Seçimi çoğu zaman biz yapmıyoruz belki de.
Tutunamadığımız saflardan düşüp, orta boşlukta savrulup bir girdaba sürüklenirken buluyoruz kendimizi.
Ait olamadığımız iki bölgenin yanı sıra, Tanpınar'ın bahsettiği yekpare geniş bir anda, çemberin üstünde dik durmaya çalışırken fikirlerimizle bedenimizin savrulmasına engel olmaya çalışıyoruz.
Ama atılan bir iki ürkek adım sonrasında ardına sindiğimiz duvarlara gene ihtiyaç duyuyoruz.
Çizilen ilk çemberin ardından verdiği yalancı güvenle birlikte dağarcığına ilk boğumu atarken buluyoruz kendimizi.
Sana ait tüm kelimelerin, sırasını beklemeden rastgele bir şekilde uç uca eklenip kaosu başlatıyor orta yerde.
İlk çemberin ardından diğerlerini de boynuna geçirmeye başlıyorsun.
Dünya dönüyor ve sen kasırganın tam ortasında yüzleşiyorsun gerçekle.
Kendin içindeyken kafan dışındaysa artık çaresinin olmadığını anlıyorsun.

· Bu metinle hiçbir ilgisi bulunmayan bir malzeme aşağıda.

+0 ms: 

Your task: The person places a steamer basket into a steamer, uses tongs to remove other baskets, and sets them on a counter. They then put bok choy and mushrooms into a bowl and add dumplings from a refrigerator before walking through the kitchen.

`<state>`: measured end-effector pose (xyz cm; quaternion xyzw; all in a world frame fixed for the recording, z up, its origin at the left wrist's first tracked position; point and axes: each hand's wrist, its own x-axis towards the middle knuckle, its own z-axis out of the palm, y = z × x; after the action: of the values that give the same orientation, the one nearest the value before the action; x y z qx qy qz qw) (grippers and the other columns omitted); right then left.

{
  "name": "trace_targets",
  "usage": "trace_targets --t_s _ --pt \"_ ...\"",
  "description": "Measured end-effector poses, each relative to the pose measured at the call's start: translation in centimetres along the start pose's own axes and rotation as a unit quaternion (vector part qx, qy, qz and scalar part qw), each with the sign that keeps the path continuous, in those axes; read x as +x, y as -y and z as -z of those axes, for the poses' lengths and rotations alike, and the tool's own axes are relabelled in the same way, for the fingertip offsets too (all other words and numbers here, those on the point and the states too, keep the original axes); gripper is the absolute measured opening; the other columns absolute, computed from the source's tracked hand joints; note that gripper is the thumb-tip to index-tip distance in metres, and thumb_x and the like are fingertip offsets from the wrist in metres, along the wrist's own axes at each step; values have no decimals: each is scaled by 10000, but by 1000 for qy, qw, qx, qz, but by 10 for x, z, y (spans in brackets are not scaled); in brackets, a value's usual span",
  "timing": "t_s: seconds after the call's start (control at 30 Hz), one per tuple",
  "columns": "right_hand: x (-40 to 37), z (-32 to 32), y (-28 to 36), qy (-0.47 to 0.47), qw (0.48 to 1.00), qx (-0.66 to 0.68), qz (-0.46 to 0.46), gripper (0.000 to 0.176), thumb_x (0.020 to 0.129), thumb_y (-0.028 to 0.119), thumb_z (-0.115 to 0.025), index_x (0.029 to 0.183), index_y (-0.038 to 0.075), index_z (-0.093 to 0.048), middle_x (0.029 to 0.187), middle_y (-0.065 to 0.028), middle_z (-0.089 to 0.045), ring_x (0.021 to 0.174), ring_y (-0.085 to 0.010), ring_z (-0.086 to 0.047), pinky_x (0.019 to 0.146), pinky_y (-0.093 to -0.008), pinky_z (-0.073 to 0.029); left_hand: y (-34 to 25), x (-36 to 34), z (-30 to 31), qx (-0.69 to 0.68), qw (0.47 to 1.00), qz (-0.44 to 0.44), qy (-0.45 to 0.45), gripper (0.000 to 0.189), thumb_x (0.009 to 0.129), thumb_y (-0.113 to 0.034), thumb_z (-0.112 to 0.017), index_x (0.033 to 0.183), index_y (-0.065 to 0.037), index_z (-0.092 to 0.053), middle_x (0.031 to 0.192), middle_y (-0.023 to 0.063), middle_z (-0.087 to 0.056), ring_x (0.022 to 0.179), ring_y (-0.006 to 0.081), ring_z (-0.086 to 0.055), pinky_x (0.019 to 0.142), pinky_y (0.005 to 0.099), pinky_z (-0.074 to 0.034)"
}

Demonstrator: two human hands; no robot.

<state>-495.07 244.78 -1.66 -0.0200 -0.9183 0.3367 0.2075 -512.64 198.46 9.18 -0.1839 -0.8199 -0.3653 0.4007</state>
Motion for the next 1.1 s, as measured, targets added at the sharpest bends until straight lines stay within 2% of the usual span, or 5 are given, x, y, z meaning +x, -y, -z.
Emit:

Çemberin üstünde kendine sığınacağın bir köşe ararken ya başladığın noktaya geliyorsun ya da bu sefer seni daha sıkı saran bir çember buluyorsun etrafında.
Çemberin dışında kalabileceğin bir düzen yoktur çünkü.
Dünyanın kendi ekseni, tüm ruhları duvarları arasında hapsetmiştir en baştan beri.